Naha. .
Erst der gewaltige Taifun „Neoguri“ im Süden, dann auch noch ein starkes Erdbeben im Norden – Naturgewalten haben Japan am Dienstag erschüttert. Im südwestlichen Urlaubsparadies Okinawa kamen mehr als ein Dutzend Menschen mit gebrochenen Händen und anderen Verletzungen in Folge des gewaltigsten Wirbelsturms seit Jahrzehnten ins Krankenhaus.
Größere Schäden wurden ansonsten nicht gemeldet. Mehr als eine halbe Million Bewohner waren aufgefordert, sich in Sicherheit zu bringen. Der Flug- und Fährverkehr kam zum Erliegen. Mit Windgeschwindigkeiten von mehr als 250 Kilometern in der Stunde und peitschendem Regen bahnte sich der Sturm seinen Weg durch die Inselregion und nahm Kurs Richtung Norden auf Japans Hauptinseln. Am Donnerstag dürfte er die südwestliche Insel Kyushu erreichen.
62-Jähriger kenterte mit seinem Fischerboot – er hatte keine Chance
Die Ausläufer des Taifuns überzogen Kyushu bereits am Dienstag mit heftigen Regenfällen und lösten auch andernorts hohen Wellengang aus. Ein 62-Jähriger starb vor der Küste der Insel Shikoku, als sein Fischerboot kenterte.
Derweil erschütterte ein Erdbeben der Stärke 5,8 Japans nördlichste Hauptinsel Hokkaido. Auch dort gab es keine Berichte über mögliche Opfer oder Schäden. Eine Warnung vor einem Tsunami wurde nicht ausgegeben.
Mit gewaltigem Tosen peitschte „Neoguri“ durch die Straßen auf Okinawa, riss Zweige von den Palmen, stürzte vereinzelt Mopeds und Autos um und riss in einem Apartmentgebäude eine Wohnungstür aus den Angeln. „Der Sturm ist so stark, dass sogar das Haus anfing zu wackeln“, sagte ein Bewohner der Provinzhauptstadt Naha im Fernsehen. Mehrere hundert Bewohner suchten daraufhin Schutz in Notunterkünften. In rund 100 000 Haushalten auf Okinawa fiel zeitweise der Strom aus.
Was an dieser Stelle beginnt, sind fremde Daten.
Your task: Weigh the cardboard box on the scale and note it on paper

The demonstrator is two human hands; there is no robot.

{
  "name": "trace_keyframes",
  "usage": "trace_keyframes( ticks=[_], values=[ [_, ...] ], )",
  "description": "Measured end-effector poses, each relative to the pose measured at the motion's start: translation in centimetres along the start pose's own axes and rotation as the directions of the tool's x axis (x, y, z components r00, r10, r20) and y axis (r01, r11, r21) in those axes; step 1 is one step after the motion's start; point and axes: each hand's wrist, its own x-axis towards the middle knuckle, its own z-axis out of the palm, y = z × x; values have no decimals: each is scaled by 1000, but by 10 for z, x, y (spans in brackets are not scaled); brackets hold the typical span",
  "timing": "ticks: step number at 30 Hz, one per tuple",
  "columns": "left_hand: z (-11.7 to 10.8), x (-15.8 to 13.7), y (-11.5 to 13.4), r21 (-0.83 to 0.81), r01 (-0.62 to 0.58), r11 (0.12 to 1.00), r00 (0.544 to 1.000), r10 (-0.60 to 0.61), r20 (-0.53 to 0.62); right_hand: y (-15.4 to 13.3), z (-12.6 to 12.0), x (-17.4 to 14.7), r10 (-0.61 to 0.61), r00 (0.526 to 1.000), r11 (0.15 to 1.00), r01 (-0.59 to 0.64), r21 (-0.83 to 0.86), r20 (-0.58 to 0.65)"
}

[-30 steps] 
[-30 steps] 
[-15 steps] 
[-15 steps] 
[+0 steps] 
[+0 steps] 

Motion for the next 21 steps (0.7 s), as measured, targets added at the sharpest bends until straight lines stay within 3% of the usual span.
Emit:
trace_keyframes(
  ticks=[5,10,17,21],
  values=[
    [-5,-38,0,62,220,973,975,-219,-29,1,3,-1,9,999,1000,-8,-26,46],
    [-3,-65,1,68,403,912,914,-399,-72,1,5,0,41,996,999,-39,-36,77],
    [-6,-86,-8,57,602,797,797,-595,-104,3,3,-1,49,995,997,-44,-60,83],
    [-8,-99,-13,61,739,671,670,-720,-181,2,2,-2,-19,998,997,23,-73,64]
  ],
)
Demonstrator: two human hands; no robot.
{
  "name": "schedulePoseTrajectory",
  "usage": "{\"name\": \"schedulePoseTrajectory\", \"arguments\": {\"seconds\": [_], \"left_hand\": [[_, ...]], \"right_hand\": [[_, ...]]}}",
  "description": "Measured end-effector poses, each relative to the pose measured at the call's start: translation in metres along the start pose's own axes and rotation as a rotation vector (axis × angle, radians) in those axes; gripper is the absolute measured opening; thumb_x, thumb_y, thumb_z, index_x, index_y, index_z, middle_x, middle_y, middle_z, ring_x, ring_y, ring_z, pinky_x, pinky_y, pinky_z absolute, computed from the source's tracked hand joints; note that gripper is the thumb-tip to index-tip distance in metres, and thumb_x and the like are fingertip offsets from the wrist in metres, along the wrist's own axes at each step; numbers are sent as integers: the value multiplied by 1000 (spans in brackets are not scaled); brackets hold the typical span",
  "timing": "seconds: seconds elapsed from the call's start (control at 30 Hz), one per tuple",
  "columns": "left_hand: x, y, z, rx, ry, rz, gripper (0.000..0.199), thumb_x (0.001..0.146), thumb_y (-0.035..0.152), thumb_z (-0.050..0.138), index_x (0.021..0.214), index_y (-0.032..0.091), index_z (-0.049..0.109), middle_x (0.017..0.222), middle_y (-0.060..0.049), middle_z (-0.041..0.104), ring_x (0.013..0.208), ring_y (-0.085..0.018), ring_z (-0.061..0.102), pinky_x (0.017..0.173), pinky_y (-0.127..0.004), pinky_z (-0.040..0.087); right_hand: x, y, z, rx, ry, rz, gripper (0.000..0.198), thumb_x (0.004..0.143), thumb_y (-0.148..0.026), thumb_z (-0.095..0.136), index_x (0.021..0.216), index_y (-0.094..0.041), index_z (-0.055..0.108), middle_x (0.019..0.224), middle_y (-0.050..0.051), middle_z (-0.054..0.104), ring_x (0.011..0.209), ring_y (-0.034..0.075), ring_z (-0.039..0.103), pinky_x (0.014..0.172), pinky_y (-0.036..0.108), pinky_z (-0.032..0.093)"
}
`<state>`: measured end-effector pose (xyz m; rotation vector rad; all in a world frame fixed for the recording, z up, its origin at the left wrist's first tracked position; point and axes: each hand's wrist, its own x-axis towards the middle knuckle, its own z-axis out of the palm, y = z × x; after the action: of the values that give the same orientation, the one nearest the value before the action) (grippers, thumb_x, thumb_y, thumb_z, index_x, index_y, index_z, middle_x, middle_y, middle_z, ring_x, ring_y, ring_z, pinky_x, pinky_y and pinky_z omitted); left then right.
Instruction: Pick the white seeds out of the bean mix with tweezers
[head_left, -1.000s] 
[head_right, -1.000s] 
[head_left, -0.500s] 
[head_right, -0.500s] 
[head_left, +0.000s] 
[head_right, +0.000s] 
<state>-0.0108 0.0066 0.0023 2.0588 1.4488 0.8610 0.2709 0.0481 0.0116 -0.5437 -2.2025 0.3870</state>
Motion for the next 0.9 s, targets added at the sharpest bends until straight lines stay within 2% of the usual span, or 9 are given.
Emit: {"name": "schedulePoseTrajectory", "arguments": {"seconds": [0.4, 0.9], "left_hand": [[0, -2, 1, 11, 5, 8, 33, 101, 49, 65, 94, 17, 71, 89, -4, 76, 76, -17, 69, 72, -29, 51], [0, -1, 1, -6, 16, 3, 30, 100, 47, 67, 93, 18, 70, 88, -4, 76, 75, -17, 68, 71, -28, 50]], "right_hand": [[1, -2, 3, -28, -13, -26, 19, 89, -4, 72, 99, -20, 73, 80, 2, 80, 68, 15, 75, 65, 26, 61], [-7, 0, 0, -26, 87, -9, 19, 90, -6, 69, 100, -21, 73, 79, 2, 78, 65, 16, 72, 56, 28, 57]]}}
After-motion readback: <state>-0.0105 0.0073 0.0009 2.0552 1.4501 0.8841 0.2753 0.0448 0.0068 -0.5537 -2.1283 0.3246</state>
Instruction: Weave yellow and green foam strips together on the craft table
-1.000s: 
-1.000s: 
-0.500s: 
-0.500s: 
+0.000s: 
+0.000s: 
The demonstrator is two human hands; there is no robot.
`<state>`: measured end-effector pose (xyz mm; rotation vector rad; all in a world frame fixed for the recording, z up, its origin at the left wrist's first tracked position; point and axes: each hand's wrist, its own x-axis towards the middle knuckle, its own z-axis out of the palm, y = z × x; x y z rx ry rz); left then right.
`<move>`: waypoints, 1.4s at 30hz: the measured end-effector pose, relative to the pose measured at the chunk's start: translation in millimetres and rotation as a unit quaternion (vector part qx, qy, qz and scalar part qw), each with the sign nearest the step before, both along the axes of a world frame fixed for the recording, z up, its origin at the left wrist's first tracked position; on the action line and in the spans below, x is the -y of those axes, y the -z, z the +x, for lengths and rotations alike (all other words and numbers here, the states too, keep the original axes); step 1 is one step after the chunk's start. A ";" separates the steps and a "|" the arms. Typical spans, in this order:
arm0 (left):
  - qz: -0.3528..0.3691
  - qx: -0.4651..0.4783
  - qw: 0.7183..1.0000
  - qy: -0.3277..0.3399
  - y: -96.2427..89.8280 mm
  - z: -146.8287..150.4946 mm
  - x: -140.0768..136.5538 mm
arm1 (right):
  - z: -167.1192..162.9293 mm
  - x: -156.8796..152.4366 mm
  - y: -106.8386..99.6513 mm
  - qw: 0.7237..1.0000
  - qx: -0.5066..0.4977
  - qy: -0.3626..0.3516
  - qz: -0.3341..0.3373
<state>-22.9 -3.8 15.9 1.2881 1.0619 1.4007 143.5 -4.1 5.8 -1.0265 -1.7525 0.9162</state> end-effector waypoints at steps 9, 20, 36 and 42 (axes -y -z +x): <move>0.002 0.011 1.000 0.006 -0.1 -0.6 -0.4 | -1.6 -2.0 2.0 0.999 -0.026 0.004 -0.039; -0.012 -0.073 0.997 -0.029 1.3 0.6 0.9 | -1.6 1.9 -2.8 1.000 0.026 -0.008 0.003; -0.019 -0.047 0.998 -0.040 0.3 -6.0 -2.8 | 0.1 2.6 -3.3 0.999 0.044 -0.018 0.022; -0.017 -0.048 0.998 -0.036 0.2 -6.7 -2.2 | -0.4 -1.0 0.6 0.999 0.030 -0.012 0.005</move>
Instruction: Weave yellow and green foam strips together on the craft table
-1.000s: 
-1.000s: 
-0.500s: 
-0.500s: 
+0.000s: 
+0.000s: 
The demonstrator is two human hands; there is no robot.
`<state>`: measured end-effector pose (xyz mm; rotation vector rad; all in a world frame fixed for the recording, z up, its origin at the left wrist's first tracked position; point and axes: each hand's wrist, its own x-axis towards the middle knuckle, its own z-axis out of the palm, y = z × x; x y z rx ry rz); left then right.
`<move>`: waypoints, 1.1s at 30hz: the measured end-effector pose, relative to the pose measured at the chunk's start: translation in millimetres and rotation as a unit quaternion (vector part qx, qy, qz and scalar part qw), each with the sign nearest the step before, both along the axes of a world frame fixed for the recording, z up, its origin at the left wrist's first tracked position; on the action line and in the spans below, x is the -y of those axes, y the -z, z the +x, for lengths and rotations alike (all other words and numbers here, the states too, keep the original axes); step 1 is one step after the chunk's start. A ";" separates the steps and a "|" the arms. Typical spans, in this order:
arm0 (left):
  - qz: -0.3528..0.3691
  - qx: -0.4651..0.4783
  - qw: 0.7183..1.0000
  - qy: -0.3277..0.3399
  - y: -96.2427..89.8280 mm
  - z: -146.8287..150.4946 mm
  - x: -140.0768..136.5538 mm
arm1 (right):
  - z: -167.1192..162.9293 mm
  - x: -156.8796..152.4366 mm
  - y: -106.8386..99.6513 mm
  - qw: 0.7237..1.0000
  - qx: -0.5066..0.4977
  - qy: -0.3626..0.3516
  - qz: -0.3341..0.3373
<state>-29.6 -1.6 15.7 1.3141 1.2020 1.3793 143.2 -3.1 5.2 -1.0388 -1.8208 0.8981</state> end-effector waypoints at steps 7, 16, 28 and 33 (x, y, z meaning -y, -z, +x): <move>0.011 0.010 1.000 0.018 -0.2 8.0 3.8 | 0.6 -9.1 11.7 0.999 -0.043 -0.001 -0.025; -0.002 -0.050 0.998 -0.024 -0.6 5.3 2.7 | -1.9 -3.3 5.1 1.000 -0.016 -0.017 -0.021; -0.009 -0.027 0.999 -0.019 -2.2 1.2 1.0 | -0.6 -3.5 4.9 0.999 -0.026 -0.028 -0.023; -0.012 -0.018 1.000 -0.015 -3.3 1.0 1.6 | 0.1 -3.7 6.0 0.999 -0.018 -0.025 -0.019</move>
Auch die Zehntausenden auf Okinawa stationierten US-Soldaten wurden zu höchster Wachsamkeit aufgefordert. Die Militärführung verlegte nach Angaben der Zeitung „Yomiuri Shimbun“ zur Sicherheit 61 Flugzeuge auf andere Stützpunkte in der Region. Im US-Fernsehen war die Rede von einem „Monster-Taifun“. Japans nationale meteorologische Behörde hatte am Vortag die höchste Alarmstufe für die Region ausgegeben, die jedoch für einen Teil der Inseln inzwischen wieder aufgehoben wurde.
Sämtliche Flüge in und aus dem auch unter ausländischen Touristen beliebten Okinawa wurden am Dienstag abgesagt. Auch der Fährverkehr und der öffentliche Busbetrieb wurde für den Tag eingestellt. Autobahnen waren gesperrt. Atomkraftwerke gibt es auf Okinawa nicht, wohl aber auf Kyushu, wo „Neoguri“ sich hinbewegte.
Nach Angaben des Wetterdienstes könnte der Taifun auch die Hauptinsel Honshu, wo Millionen-Großstädte wie Tokio liegen, erfassen. Die Regierung richtete einen Krisenstab ein. „Neoguri“, der achte Taifun der Saison, bewegte sich unterdessen mit einer Geschwindigkeit von rund 30 Kilometern in der Stunde über dem Meer weiter in Richtung Norden. So einen starken Taifun hat Japan im Juli seit Jahrzehnten nicht mehr erlebt.